Work instructions
Word for word, write out all the entries below, omitting every picture.

[Records contained in a dataset]

● ● ●

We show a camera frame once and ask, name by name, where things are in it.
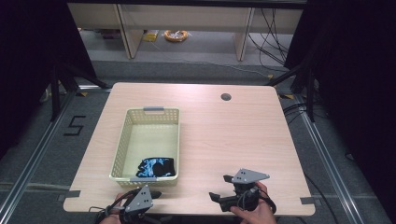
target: black device
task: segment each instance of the black device
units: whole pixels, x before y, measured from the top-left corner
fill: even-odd
[[[221,211],[229,212],[232,206],[237,206],[242,210],[253,211],[259,204],[259,199],[267,202],[273,213],[276,212],[276,205],[266,194],[262,197],[261,190],[256,186],[256,181],[267,179],[270,176],[247,169],[240,169],[235,176],[224,175],[224,181],[233,183],[235,196],[221,198],[220,195],[209,192],[210,199],[219,203]]]
[[[145,216],[145,213],[154,205],[153,199],[157,199],[162,194],[159,191],[149,190],[149,186],[144,186],[141,189],[133,189],[118,198],[113,204],[109,205],[106,209],[103,209],[98,213],[95,224],[99,224],[103,219],[112,215],[119,214],[120,222],[122,224],[130,223],[152,223],[161,224],[169,221],[168,217],[162,218],[161,220],[154,219],[152,217]],[[117,203],[126,199],[123,206],[116,206]]]

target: yellow basket
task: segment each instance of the yellow basket
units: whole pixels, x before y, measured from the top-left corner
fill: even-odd
[[[177,108],[148,106],[128,109],[110,179],[122,187],[174,186],[178,177],[179,118]],[[137,177],[138,166],[146,158],[173,158],[176,174]]]

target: table
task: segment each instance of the table
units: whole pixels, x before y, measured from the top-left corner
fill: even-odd
[[[223,93],[231,100],[221,99]],[[117,83],[114,85],[70,188],[64,209],[87,212],[114,202],[119,184],[109,179],[126,110],[137,106],[180,109],[179,177],[175,187],[159,189],[148,213],[230,215],[222,213],[208,192],[232,196],[223,175],[246,168],[271,177],[262,182],[279,216],[310,216],[313,204],[290,131],[273,87]]]

● ● ●

Answer for the task
We show a camera frame once and ask, name by name, where things are in it.
target: black device
task: segment each instance of the black device
units: whole pixels, x before y, measured from the top-left corner
fill: even-odd
[[[221,211],[229,212],[232,206],[237,206],[242,210],[253,211],[259,204],[259,199],[267,202],[273,213],[276,212],[276,205],[266,194],[262,197],[261,190],[256,186],[256,181],[267,179],[270,176],[247,169],[240,169],[235,176],[224,175],[224,181],[233,183],[235,196],[221,198],[220,195],[209,192],[210,199],[219,203]]]
[[[145,216],[145,213],[154,205],[153,199],[157,199],[162,194],[159,191],[149,190],[149,186],[144,186],[141,189],[133,189],[118,198],[113,204],[109,205],[106,209],[103,209],[98,213],[95,224],[99,224],[103,219],[112,215],[119,214],[120,222],[122,224],[130,223],[152,223],[161,224],[169,221],[168,217],[162,218],[161,220],[154,219],[152,217]],[[117,203],[126,199],[123,206],[116,206]]]

target: yellow basket
task: segment each instance of the yellow basket
units: whole pixels, x before y, measured from the top-left corner
fill: even-odd
[[[177,108],[148,106],[128,109],[110,179],[122,187],[174,186],[178,177],[179,118]],[[137,177],[138,166],[146,158],[173,158],[176,174]]]

target: table
task: segment each instance of the table
units: whole pixels, x before y, measured from the top-left corner
fill: even-odd
[[[223,93],[231,100],[221,99]],[[117,83],[114,85],[70,188],[64,209],[87,212],[114,202],[119,184],[109,179],[126,110],[137,106],[180,109],[179,177],[175,187],[159,189],[148,213],[230,215],[222,213],[208,192],[232,196],[223,175],[246,168],[271,177],[262,182],[279,216],[310,216],[313,204],[290,131],[273,87]]]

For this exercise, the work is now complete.